Environmental impact assessment
Depuis 2022, nous travaillons conjointement avec BCOME pour déterminer l'impact environnemental de nos produits. Sur notre site internet, vous trouverez le bilan environnemental de chaque produit sur sa page produit spécifique. Nous utilisons ces scores pour définir nos objectifs de réduction et pour compenser nos émissions. Cette évaluation évalue chaque article en fonction de quatre variables : le réchauffement de la planète, la rareté de l'eau, l'eutrophisation et l'épuisement abiotique. Nous allons rapidement passer en revue ces différents concepts et expliquer comment interpréter chacun d'entre eux.
Réchauffement climatique
Il s'agit du total de tous les gaz à effet de serre émis tout au long de la chaîne d'approvisionnement, exprimé en équivalent CO2. Cette zone d'impact comprend également d'autres gaz à effet de serre, comme le méthane (provenant par exemple du bétail).
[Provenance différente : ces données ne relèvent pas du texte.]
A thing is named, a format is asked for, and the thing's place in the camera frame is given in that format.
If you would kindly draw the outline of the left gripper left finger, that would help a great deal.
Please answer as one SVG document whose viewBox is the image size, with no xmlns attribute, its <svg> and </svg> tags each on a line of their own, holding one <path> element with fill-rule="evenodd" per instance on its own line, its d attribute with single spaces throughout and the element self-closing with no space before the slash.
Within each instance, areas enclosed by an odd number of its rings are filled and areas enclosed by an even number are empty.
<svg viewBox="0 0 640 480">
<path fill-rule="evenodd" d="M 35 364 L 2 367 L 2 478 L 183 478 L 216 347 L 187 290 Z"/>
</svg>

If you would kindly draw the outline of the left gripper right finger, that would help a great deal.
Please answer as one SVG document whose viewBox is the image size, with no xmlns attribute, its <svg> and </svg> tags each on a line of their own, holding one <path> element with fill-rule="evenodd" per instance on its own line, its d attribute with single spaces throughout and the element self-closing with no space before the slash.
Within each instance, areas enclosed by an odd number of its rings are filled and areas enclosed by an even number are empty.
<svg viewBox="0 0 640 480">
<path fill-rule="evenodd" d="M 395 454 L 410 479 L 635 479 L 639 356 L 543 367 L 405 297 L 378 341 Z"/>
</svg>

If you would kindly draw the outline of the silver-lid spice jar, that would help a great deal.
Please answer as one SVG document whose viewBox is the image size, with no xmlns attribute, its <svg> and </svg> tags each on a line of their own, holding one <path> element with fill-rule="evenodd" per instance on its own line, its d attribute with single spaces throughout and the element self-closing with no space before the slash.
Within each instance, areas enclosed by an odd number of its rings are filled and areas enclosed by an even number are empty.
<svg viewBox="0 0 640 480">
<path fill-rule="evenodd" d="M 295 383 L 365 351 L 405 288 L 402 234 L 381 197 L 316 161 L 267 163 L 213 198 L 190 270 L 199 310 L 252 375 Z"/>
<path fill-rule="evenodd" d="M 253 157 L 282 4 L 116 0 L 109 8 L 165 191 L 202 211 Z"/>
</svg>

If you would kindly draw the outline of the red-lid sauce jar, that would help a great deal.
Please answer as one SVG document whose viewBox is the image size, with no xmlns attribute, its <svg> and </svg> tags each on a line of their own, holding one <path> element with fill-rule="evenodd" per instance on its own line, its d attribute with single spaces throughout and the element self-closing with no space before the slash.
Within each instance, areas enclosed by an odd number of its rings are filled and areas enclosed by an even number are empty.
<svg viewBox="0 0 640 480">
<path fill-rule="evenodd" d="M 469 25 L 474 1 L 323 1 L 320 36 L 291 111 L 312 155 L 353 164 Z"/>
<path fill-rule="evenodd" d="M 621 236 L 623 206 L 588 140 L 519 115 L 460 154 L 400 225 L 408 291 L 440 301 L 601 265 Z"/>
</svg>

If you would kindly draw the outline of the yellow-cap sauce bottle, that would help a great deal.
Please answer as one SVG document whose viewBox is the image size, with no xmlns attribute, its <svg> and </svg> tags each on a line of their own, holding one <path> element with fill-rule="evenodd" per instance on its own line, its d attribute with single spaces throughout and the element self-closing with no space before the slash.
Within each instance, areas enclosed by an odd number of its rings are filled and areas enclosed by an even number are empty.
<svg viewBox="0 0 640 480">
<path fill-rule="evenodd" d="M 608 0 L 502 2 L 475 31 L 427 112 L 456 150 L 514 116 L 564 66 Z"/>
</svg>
Le total des émissions de gaz à effet de serre est traduit en équivalent CO2. Notez donc que le score de réchauffement de la planète ne montre pas les émissions directes de CO2. Il inclut également d'autres gaz à effet de serre et fournit donc un score d'impact plus élevé que celui que l'on obtient en mesurant uniquement les émissions directes de carbone.
Rareté de l'eau
Cette donnée mesure les incidences de la consommation d'eau pour un produit donné en fonction de la rareté de l'eau dans le monde entier. Ce score est mesuré en considérant la consommation directe d'eau et en la multipliant par un facteur dépendant de l'emplacement géographique où l'eau est consommée. Nous procédons ainsi, au lieu de simplement compter la consommation directe d'eau, pour donner une idée plus précise de l'impact réel d'un produit. Cela signifie que le score ne représente pas la consommation directe. Alors qu'un produit peut nécessiter 10 litres d'eau, l'impact sur la rareté de l'eau peut être équivalent à l'utilisation de 100 litres d'eau. En effet, un litre d'eau utilisé dans un endroit où elle est rare a un impact beaucoup plus important que ce même litre utilisé dans un endroit où l'eau est abondante.
Eutrophisation
L'eutrophisation est peut-être un problème moins connu, mais tout aussi crucial en raison de son potentiel dévastateur. Il s'agit d'une réaction en chaîne résultant de l'utilisation d'engrais et de pesticides. Ces ressources (chimiques) protègent les cultures dans les champs et les aident à se développer. Mais lorsqu'elles s'infiltrent dans la terre, elles finissent par se retrouver dans les lacs, les rivières et les mers. Là, elles constituent un terrain d'alimentation pour les bactéries telles que les algues vertes. Celles-ci prospèrent dans ces conditions, ce qui entraîne une prolifération de ces algues vertes. En conséquence, une épaisse couche de matière verte se forme à la surface de l'eau, la privant de la lumière du soleil et de l'oxygène, ce qui entraîne la mort des organismes situés en dessous. En bref, l'utilisation d'engrais, de pesticides et d'autres produits chimiques qui se retrouvent dans la nature peut entraîner la destruction d'écosystèmes entiers. Nous comparons ces résultats avec les cycles de lavage, une autre pratique - plus familière - qui entraîne l'eutrophisation.
Épuisement abiotique
Cela concerne l'utilisation de sources d'énergie fossiles. Bien que nombre de nos fournisseurs s'efforcent d'installer des panneaux solaires et d'autres formes de sources d'énergie durables, une quantité considérable d'énergie provient toujours de sources d'énergie fossiles. De même, l'utilisation de matériaux synthétiques, comme le polyester et l'élasthanne, nécessite des abiotiques et influe donc sur ce score.